The voice came from behind. He turned to see Bree, whose wild-ness and passions and beauty moved like a wind through their house. She was wearing a spring dress of filmy material, which seemed to float around her as she moved, and holding hands with a young man, shorter than she: clean-cut, with short reddish hair, wearing sandals and an open collar.

"Bree, honestly, it could catch and he could choke," Norah insisted, turning too.

"He's swinging," Bree told her lightly, as Paul flew high against the sky, his head tipped back, sun on his face. "Look at him, he's so happy. Don't make him get down and get all worried. David's right. Nothing's going to happen."

Norah forced a smile. "No? The world could end. You said so yourself just yesterday."

"But that was yesterday," Bree said.
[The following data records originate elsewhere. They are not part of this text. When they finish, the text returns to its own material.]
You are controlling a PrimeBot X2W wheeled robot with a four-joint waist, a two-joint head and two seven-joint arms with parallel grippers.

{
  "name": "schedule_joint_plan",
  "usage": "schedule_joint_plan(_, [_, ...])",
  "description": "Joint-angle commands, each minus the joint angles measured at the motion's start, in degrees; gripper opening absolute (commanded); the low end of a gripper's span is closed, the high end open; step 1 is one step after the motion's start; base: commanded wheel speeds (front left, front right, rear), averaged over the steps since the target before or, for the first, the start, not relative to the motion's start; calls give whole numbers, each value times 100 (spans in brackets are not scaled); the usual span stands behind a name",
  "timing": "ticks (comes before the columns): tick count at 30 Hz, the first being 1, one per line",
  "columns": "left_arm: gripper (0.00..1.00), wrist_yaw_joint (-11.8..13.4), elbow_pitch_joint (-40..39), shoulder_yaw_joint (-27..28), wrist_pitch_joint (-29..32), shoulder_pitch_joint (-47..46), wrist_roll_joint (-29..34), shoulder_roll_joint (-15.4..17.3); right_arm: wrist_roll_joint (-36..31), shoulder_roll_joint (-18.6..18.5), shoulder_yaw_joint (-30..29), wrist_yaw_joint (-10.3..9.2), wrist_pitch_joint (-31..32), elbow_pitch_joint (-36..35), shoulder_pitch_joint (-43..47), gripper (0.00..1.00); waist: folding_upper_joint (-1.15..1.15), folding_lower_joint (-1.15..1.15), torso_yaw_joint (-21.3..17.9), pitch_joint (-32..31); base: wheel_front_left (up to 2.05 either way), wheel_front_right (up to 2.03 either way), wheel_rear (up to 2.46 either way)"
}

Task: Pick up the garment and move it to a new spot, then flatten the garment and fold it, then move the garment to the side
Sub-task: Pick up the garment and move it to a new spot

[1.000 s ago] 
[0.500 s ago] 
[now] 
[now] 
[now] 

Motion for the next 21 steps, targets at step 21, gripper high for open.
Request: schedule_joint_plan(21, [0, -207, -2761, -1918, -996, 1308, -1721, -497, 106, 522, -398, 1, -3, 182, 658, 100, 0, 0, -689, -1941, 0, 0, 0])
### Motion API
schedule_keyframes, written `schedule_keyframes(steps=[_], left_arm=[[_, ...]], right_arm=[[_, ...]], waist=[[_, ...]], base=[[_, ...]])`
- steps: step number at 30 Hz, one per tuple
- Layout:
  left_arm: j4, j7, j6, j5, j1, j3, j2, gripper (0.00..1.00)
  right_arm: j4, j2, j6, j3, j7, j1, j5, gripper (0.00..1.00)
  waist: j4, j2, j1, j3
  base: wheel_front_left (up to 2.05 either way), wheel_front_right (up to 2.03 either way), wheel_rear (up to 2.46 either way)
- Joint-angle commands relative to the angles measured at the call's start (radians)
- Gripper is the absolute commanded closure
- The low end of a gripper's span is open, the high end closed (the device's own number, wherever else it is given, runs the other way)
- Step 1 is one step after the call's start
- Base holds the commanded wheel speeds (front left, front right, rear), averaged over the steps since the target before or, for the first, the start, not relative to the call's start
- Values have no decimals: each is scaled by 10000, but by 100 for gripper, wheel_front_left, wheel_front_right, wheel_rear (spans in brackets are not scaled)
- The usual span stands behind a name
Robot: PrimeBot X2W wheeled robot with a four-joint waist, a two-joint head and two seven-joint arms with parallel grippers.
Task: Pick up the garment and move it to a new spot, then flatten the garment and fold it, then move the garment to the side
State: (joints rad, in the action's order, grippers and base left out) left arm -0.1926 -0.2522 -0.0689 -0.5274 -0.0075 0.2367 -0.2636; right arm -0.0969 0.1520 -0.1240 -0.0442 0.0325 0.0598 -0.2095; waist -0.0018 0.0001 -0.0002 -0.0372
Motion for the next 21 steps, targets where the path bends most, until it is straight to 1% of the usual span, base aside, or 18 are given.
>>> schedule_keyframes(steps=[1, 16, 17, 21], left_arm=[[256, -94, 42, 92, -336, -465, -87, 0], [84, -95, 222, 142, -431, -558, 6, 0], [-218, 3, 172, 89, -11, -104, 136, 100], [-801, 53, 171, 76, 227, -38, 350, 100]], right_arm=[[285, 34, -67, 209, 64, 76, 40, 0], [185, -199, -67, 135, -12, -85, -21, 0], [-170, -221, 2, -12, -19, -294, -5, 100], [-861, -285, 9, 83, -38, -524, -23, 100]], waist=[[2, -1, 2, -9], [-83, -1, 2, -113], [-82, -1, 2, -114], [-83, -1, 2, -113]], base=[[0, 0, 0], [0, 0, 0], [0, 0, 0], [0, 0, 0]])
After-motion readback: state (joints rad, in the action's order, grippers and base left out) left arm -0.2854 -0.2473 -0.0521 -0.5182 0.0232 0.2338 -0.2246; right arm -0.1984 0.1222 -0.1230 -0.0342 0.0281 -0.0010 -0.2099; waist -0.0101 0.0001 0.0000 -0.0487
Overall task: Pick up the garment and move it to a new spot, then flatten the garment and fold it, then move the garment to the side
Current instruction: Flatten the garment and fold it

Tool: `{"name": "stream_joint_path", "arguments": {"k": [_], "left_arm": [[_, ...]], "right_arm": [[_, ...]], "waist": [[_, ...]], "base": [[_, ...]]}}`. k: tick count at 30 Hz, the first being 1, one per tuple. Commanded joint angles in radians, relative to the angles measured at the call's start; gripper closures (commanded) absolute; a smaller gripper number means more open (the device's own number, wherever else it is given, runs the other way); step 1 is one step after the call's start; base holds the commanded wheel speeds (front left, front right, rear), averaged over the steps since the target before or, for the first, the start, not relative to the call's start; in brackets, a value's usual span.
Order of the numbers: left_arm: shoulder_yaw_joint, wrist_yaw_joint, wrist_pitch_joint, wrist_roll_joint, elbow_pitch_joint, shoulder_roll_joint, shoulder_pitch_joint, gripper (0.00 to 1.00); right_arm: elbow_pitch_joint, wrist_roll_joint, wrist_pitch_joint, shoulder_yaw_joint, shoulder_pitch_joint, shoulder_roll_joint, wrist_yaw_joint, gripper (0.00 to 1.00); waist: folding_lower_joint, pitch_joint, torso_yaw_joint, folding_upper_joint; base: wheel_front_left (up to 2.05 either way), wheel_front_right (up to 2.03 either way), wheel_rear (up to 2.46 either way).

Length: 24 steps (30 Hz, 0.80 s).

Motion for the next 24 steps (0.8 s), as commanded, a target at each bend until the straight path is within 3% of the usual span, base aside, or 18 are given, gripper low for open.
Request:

She touched Norah's arm and they exchanged a long look, connected for a moment in a way that excluded everyone else. David watched with a rush of longing and with a sudden memory of his own sister, the two of them hiding under the kitchen table, peeking through the folds of oilcloth, stifling their laughter. He remembered her eyes and the warmth of her arm and the joy of her company.

"What happened yesterday?" David asked, pushing away the memory, but Bree ignored him, talking to Norah,

"I'm sorry, Sis," she said. "Things were a little crazy yesterday. I was out of line."

"I'm sorry too," Norah said. "I'm glad you came to the party."

"What happened yesterday? Were you at the fire, Bree?" David asked again. He and Norah had woken in the night to sirens, to the acrid smell of smoke and a strange glow in the sky. They had come outside to stand with their neighbors on the dark quiet lawns, their ankles growing wet with dew while on campus the ROTC building burned. For days the protests had been growing, layers of tension in the air, invisible but real, while in towns along the Mekong River bombs fell and people ran, cradling their dying children in their arms. Across the river in Ohio now, four students lay dead. But no one had imagined this in Lexington, Kentucky: a Molotov cocktail and a building in flames, police pouring into the streets.

Bree turned to him, her long hair swinging over her shoulders, and shook her head. "No. I wasn't there, but Mark was." She smiled at the young man beside her and slipped her slender arm through his. "This is Mark Bell."

"Mark fought in Vietnam," Norah added. "He's here protesting the war."

"Ah," David said. "An agitator."

"A protester, I believe," Norah corrected, waving across the lawn. "There's Kay Marshall," she said. "Will you excuse me?"

"A protester, then," David repeated, watching Norah walk away, the breeze moving lightly against the sleeves of her silk suit.

"That's right," Mark said. He spoke with self-mocking intentness and a faint familiar accent that reminded David of his father's voice, low and melodic. "The relentless pursuit of equity and justice."

"You were on the news," David said, remembering him all at once. "Last night. You were giving some kind of speech. So. You must be glad about the fire."

Mark shrugged. "Not glad. Not sorry. It happened, that's all. We go on."